#### Work instructions:
Restate the data exactly as given and keep the pictures out.

Start of Block

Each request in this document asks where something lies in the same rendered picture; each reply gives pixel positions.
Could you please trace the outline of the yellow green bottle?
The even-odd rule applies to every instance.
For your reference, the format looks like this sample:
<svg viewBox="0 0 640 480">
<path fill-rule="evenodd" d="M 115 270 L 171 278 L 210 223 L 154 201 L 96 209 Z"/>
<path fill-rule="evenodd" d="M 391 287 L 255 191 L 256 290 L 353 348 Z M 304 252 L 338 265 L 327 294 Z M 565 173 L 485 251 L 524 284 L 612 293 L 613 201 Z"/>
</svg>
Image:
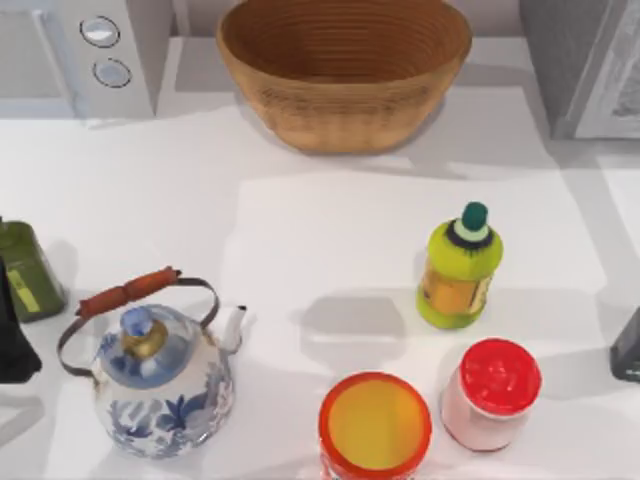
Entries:
<svg viewBox="0 0 640 480">
<path fill-rule="evenodd" d="M 504 252 L 488 215 L 485 204 L 471 201 L 460 216 L 441 223 L 429 237 L 416 308 L 436 328 L 465 328 L 486 306 Z"/>
</svg>

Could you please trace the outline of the orange and yellow cup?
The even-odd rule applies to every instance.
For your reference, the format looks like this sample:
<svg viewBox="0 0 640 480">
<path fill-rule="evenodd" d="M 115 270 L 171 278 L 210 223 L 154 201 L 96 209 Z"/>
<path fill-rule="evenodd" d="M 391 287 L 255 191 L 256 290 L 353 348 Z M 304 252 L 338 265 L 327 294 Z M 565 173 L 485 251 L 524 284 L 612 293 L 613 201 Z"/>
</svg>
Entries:
<svg viewBox="0 0 640 480">
<path fill-rule="evenodd" d="M 432 436 L 429 408 L 405 380 L 365 371 L 336 383 L 318 415 L 321 480 L 414 480 Z"/>
</svg>

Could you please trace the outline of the brown woven basket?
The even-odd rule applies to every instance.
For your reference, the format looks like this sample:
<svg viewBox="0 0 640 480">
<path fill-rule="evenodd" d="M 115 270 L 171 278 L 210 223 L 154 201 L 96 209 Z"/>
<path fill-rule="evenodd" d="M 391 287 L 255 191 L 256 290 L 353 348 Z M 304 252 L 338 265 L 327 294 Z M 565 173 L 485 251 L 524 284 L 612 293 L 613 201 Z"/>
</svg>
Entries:
<svg viewBox="0 0 640 480">
<path fill-rule="evenodd" d="M 447 0 L 242 0 L 220 20 L 223 61 L 282 142 L 369 154 L 410 138 L 472 46 Z"/>
</svg>

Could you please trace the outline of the red lidded jar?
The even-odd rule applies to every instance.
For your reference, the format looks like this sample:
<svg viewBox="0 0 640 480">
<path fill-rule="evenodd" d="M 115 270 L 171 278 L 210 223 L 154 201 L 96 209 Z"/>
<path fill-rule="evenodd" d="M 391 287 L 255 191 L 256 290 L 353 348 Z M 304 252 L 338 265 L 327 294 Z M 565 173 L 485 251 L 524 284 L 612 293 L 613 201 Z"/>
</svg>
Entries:
<svg viewBox="0 0 640 480">
<path fill-rule="evenodd" d="M 541 386 L 539 365 L 524 347 L 498 337 L 480 340 L 464 352 L 442 391 L 443 426 L 468 450 L 501 450 L 527 423 Z"/>
</svg>

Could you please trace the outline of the dark green box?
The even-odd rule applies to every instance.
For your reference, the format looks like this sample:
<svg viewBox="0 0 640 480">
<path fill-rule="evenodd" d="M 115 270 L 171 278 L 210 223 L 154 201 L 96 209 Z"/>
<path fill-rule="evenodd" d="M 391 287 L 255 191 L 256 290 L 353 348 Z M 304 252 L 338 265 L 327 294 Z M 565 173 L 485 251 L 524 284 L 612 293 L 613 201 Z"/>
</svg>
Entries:
<svg viewBox="0 0 640 480">
<path fill-rule="evenodd" d="M 28 223 L 0 216 L 0 257 L 20 322 L 42 320 L 64 310 L 65 291 Z"/>
</svg>

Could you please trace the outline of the dark grey box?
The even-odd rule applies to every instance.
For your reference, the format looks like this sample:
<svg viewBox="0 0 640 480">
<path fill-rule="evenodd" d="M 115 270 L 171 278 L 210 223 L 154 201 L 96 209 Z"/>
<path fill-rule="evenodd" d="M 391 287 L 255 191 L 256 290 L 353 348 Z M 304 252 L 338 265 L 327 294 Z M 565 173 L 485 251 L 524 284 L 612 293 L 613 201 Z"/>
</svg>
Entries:
<svg viewBox="0 0 640 480">
<path fill-rule="evenodd" d="M 638 307 L 609 350 L 612 375 L 640 384 L 640 307 Z"/>
</svg>

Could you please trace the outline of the blue and white kettle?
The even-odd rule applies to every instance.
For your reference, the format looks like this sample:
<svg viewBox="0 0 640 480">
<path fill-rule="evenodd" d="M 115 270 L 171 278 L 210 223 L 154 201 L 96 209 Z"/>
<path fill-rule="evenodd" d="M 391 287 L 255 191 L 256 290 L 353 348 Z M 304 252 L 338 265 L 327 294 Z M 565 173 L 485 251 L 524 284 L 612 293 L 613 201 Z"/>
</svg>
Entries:
<svg viewBox="0 0 640 480">
<path fill-rule="evenodd" d="M 172 307 L 143 304 L 167 287 L 210 290 L 204 279 L 185 277 L 172 267 L 135 278 L 82 300 L 56 350 L 90 320 L 118 308 L 116 327 L 102 336 L 90 366 L 62 368 L 93 383 L 98 419 L 122 451 L 164 460 L 183 455 L 212 438 L 234 404 L 230 358 L 242 345 L 244 305 L 233 307 L 222 339 L 210 325 L 221 301 L 196 320 Z"/>
</svg>

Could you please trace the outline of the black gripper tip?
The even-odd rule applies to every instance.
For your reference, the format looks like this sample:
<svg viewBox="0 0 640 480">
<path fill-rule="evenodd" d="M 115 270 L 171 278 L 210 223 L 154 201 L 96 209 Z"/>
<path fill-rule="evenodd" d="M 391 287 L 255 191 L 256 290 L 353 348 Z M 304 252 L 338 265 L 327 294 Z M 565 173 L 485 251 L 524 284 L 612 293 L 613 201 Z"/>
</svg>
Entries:
<svg viewBox="0 0 640 480">
<path fill-rule="evenodd" d="M 41 369 L 42 361 L 18 321 L 0 256 L 0 385 L 25 384 Z"/>
</svg>

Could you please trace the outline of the round microwave knob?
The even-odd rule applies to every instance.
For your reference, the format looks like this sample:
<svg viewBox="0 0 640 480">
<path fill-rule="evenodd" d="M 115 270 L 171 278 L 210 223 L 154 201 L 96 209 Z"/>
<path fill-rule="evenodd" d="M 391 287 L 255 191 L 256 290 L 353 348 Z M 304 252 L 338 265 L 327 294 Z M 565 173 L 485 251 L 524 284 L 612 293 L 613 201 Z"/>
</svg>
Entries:
<svg viewBox="0 0 640 480">
<path fill-rule="evenodd" d="M 120 40 L 119 27 L 105 16 L 82 20 L 79 31 L 88 44 L 97 48 L 111 48 Z"/>
<path fill-rule="evenodd" d="M 107 88 L 124 88 L 132 80 L 132 73 L 129 67 L 114 58 L 95 62 L 92 67 L 92 72 L 94 78 Z"/>
</svg>

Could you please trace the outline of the pale microwave oven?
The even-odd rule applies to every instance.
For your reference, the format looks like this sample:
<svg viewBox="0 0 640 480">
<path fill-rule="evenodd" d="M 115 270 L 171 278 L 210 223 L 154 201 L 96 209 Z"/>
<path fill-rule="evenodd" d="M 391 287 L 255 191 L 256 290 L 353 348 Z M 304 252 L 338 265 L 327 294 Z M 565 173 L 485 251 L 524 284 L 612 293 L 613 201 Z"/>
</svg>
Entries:
<svg viewBox="0 0 640 480">
<path fill-rule="evenodd" d="M 111 48 L 80 34 L 97 16 L 120 29 Z M 154 117 L 173 23 L 173 0 L 0 0 L 0 119 Z M 93 64 L 108 58 L 131 70 L 126 87 L 94 78 Z"/>
</svg>

End of Block

#### Reply to the exercise:
Each request in this document asks where something lies in the same rendered picture; each reply gives pixel positions.
Could you please trace the outline of the yellow green bottle?
The even-odd rule applies to every instance.
For your reference, the format looks like this sample:
<svg viewBox="0 0 640 480">
<path fill-rule="evenodd" d="M 115 270 L 171 278 L 210 223 L 154 201 L 96 209 Z"/>
<path fill-rule="evenodd" d="M 391 287 L 255 191 L 256 290 L 353 348 Z M 304 252 L 338 265 L 327 294 Z M 565 173 L 485 251 L 524 284 L 612 293 L 613 201 Z"/>
</svg>
Image:
Entries:
<svg viewBox="0 0 640 480">
<path fill-rule="evenodd" d="M 504 252 L 488 215 L 485 204 L 471 201 L 460 216 L 441 223 L 429 237 L 416 308 L 436 328 L 465 328 L 486 306 Z"/>
</svg>

Could you please trace the outline of the orange and yellow cup?
The even-odd rule applies to every instance.
For your reference, the format looks like this sample:
<svg viewBox="0 0 640 480">
<path fill-rule="evenodd" d="M 115 270 L 171 278 L 210 223 L 154 201 L 96 209 Z"/>
<path fill-rule="evenodd" d="M 391 287 L 255 191 L 256 290 L 353 348 Z M 304 252 L 338 265 L 327 294 Z M 565 173 L 485 251 L 524 284 L 612 293 L 613 201 Z"/>
</svg>
Entries:
<svg viewBox="0 0 640 480">
<path fill-rule="evenodd" d="M 432 436 L 429 408 L 405 380 L 365 371 L 336 383 L 318 415 L 321 480 L 414 480 Z"/>
</svg>

Could you please trace the outline of the brown woven basket?
The even-odd rule applies to every instance.
For your reference, the format looks like this sample:
<svg viewBox="0 0 640 480">
<path fill-rule="evenodd" d="M 115 270 L 171 278 L 210 223 L 154 201 L 96 209 Z"/>
<path fill-rule="evenodd" d="M 391 287 L 255 191 L 256 290 L 353 348 Z M 304 252 L 338 265 L 327 294 Z M 565 173 L 485 251 L 524 284 L 612 293 L 613 201 Z"/>
</svg>
Entries:
<svg viewBox="0 0 640 480">
<path fill-rule="evenodd" d="M 447 0 L 242 0 L 220 20 L 223 61 L 282 142 L 369 154 L 410 138 L 472 46 Z"/>
</svg>

Could you please trace the outline of the red lidded jar?
The even-odd rule applies to every instance.
For your reference, the format looks like this sample:
<svg viewBox="0 0 640 480">
<path fill-rule="evenodd" d="M 115 270 L 171 278 L 210 223 L 154 201 L 96 209 Z"/>
<path fill-rule="evenodd" d="M 391 287 L 255 191 L 256 290 L 353 348 Z M 304 252 L 338 265 L 327 294 Z M 565 173 L 485 251 L 524 284 L 612 293 L 613 201 Z"/>
</svg>
Entries:
<svg viewBox="0 0 640 480">
<path fill-rule="evenodd" d="M 541 386 L 539 365 L 524 347 L 498 337 L 480 340 L 464 352 L 442 391 L 443 426 L 468 450 L 501 450 L 527 423 Z"/>
</svg>

Could you please trace the outline of the dark green box?
The even-odd rule applies to every instance.
For your reference, the format looks like this sample:
<svg viewBox="0 0 640 480">
<path fill-rule="evenodd" d="M 115 270 L 171 278 L 210 223 L 154 201 L 96 209 Z"/>
<path fill-rule="evenodd" d="M 391 287 L 255 191 L 256 290 L 353 348 Z M 304 252 L 338 265 L 327 294 Z M 565 173 L 485 251 L 524 284 L 612 293 L 613 201 Z"/>
</svg>
Entries:
<svg viewBox="0 0 640 480">
<path fill-rule="evenodd" d="M 28 223 L 0 216 L 0 257 L 20 322 L 42 320 L 64 310 L 65 291 Z"/>
</svg>

Could you please trace the outline of the dark grey box?
The even-odd rule applies to every instance.
For your reference, the format looks like this sample:
<svg viewBox="0 0 640 480">
<path fill-rule="evenodd" d="M 115 270 L 171 278 L 210 223 L 154 201 L 96 209 Z"/>
<path fill-rule="evenodd" d="M 391 287 L 255 191 L 256 290 L 353 348 Z M 304 252 L 338 265 L 327 294 Z M 565 173 L 485 251 L 524 284 L 612 293 L 613 201 Z"/>
</svg>
Entries:
<svg viewBox="0 0 640 480">
<path fill-rule="evenodd" d="M 638 307 L 609 350 L 612 375 L 640 384 L 640 307 Z"/>
</svg>

Could you please trace the outline of the blue and white kettle?
The even-odd rule applies to every instance.
For your reference, the format looks like this sample:
<svg viewBox="0 0 640 480">
<path fill-rule="evenodd" d="M 115 270 L 171 278 L 210 223 L 154 201 L 96 209 Z"/>
<path fill-rule="evenodd" d="M 391 287 L 255 191 L 256 290 L 353 348 Z M 304 252 L 338 265 L 327 294 Z M 565 173 L 485 251 L 524 284 L 612 293 L 613 201 Z"/>
</svg>
Entries:
<svg viewBox="0 0 640 480">
<path fill-rule="evenodd" d="M 172 307 L 143 304 L 167 287 L 210 290 L 204 279 L 185 277 L 172 267 L 135 278 L 82 300 L 56 350 L 90 320 L 118 308 L 116 327 L 102 336 L 90 366 L 62 368 L 93 383 L 98 419 L 122 451 L 164 460 L 183 455 L 212 438 L 234 404 L 230 358 L 242 345 L 244 305 L 233 307 L 222 339 L 210 325 L 221 301 L 196 320 Z"/>
</svg>

Could you please trace the outline of the black gripper tip?
The even-odd rule applies to every instance.
For your reference, the format looks like this sample:
<svg viewBox="0 0 640 480">
<path fill-rule="evenodd" d="M 115 270 L 171 278 L 210 223 L 154 201 L 96 209 Z"/>
<path fill-rule="evenodd" d="M 391 287 L 255 191 L 256 290 L 353 348 Z M 304 252 L 338 265 L 327 294 Z M 565 173 L 485 251 L 524 284 L 612 293 L 613 201 Z"/>
</svg>
Entries:
<svg viewBox="0 0 640 480">
<path fill-rule="evenodd" d="M 41 369 L 42 361 L 18 321 L 0 256 L 0 385 L 25 384 Z"/>
</svg>

Could you please trace the outline of the round microwave knob?
The even-odd rule applies to every instance.
For your reference, the format looks like this sample:
<svg viewBox="0 0 640 480">
<path fill-rule="evenodd" d="M 115 270 L 171 278 L 210 223 L 154 201 L 96 209 Z"/>
<path fill-rule="evenodd" d="M 391 287 L 255 191 L 256 290 L 353 348 Z M 304 252 L 338 265 L 327 294 Z M 565 173 L 485 251 L 524 284 L 612 293 L 613 201 Z"/>
</svg>
Entries:
<svg viewBox="0 0 640 480">
<path fill-rule="evenodd" d="M 120 40 L 119 27 L 105 16 L 82 20 L 79 31 L 88 44 L 97 48 L 111 48 Z"/>
<path fill-rule="evenodd" d="M 107 88 L 124 88 L 132 80 L 132 73 L 129 67 L 114 58 L 95 62 L 92 67 L 92 72 L 94 78 Z"/>
</svg>

Could you please trace the outline of the pale microwave oven?
The even-odd rule applies to every instance.
For your reference, the format looks like this sample:
<svg viewBox="0 0 640 480">
<path fill-rule="evenodd" d="M 115 270 L 171 278 L 210 223 L 154 201 L 96 209 Z"/>
<path fill-rule="evenodd" d="M 391 287 L 255 191 L 256 290 L 353 348 Z M 304 252 L 338 265 L 327 294 Z M 565 173 L 485 251 L 524 284 L 612 293 L 613 201 Z"/>
</svg>
Entries:
<svg viewBox="0 0 640 480">
<path fill-rule="evenodd" d="M 111 48 L 80 34 L 97 16 L 120 29 Z M 154 117 L 173 23 L 173 0 L 0 0 L 0 119 Z M 93 64 L 108 58 L 131 70 L 126 87 L 94 78 Z"/>
</svg>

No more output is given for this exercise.